▶ How to complete this task
The response must contain every line from the records below that has "gripper".

▶ Records to use
____________

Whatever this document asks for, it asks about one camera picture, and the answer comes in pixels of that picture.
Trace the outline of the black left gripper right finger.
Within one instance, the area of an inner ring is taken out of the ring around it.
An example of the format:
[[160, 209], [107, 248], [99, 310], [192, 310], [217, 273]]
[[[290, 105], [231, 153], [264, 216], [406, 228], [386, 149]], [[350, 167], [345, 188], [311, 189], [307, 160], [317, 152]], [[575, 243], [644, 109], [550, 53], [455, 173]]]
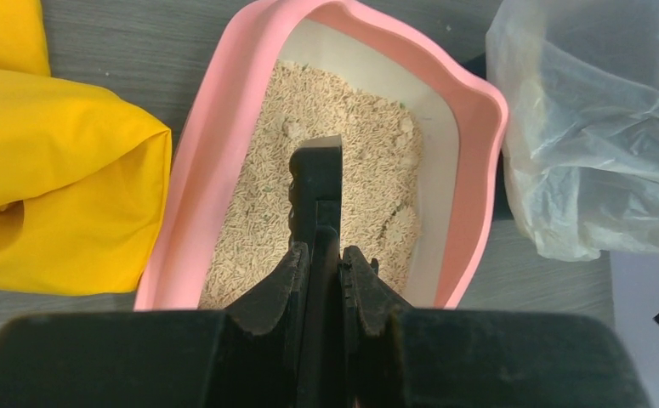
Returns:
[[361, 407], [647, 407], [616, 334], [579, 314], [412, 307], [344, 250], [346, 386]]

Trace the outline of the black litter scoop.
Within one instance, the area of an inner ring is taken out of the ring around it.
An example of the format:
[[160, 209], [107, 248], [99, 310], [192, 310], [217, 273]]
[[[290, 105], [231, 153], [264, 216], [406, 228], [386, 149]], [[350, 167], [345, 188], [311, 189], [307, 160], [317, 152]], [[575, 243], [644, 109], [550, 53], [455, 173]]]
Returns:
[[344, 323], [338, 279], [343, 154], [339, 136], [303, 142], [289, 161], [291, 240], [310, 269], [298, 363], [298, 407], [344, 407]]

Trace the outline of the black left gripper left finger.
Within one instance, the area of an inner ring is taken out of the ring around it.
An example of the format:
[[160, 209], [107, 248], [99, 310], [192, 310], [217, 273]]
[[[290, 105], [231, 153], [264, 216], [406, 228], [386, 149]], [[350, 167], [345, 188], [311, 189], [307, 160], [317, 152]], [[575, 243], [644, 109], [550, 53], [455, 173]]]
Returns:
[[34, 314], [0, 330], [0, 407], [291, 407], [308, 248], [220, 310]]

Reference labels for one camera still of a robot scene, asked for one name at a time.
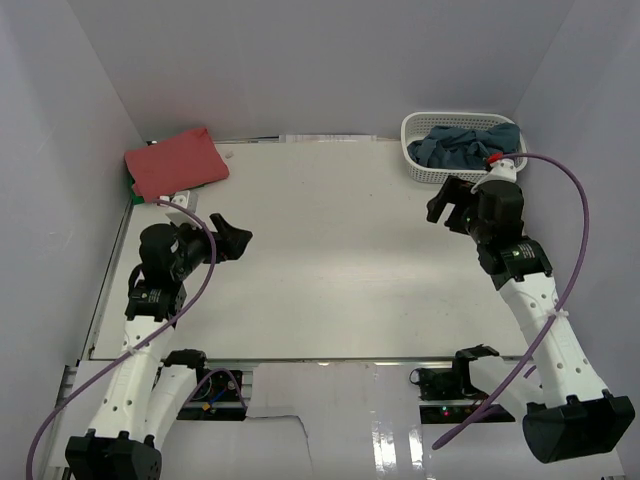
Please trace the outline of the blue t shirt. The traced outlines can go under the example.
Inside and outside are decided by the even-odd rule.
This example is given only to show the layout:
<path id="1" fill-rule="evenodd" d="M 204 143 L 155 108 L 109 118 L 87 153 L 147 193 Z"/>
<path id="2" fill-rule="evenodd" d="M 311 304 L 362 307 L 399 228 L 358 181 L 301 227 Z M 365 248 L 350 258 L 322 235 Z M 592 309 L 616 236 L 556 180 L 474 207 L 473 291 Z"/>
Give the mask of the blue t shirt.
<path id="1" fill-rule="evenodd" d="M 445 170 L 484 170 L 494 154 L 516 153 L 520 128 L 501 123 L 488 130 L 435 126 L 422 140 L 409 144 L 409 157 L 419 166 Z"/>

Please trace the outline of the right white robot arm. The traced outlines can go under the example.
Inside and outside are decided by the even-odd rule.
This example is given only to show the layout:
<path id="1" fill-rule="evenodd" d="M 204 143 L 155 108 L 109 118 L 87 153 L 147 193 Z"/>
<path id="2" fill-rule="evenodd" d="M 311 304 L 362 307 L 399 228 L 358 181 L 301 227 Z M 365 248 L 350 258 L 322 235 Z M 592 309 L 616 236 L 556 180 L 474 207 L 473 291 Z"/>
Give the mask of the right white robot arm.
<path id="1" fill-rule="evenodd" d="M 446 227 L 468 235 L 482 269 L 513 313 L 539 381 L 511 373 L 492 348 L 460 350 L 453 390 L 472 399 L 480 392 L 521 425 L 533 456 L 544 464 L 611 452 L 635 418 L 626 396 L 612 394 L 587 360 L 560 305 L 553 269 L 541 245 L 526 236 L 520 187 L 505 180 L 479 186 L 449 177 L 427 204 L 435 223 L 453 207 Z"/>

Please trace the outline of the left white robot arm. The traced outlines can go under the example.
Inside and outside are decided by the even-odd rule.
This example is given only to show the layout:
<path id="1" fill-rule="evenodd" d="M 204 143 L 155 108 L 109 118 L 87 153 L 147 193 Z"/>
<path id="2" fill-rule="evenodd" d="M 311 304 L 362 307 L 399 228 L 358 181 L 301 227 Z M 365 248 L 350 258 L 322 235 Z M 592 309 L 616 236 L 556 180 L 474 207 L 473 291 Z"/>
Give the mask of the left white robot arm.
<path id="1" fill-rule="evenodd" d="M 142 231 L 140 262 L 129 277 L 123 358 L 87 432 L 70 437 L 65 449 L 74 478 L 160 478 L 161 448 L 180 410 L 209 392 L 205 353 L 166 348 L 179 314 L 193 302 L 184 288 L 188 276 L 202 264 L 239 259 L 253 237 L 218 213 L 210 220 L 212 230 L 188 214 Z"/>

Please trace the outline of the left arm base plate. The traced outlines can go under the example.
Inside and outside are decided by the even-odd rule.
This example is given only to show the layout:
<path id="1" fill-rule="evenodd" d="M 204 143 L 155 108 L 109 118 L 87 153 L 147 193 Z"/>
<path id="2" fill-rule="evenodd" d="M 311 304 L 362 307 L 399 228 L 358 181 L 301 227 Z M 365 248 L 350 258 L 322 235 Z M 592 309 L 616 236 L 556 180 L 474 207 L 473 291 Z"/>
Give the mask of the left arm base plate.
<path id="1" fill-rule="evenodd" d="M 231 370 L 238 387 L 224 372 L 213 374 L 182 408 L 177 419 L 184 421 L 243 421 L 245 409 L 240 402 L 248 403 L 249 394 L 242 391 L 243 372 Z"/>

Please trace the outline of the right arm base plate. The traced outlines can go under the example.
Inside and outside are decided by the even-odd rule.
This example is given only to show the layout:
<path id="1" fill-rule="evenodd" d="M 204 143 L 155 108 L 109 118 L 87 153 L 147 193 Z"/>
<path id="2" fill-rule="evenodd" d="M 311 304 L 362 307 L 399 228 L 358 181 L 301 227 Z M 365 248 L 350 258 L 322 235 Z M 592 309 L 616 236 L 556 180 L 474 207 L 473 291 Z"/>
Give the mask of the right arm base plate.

____________

▶ Written response
Trace the outline of the black left gripper right finger.
Trace the outline of the black left gripper left finger.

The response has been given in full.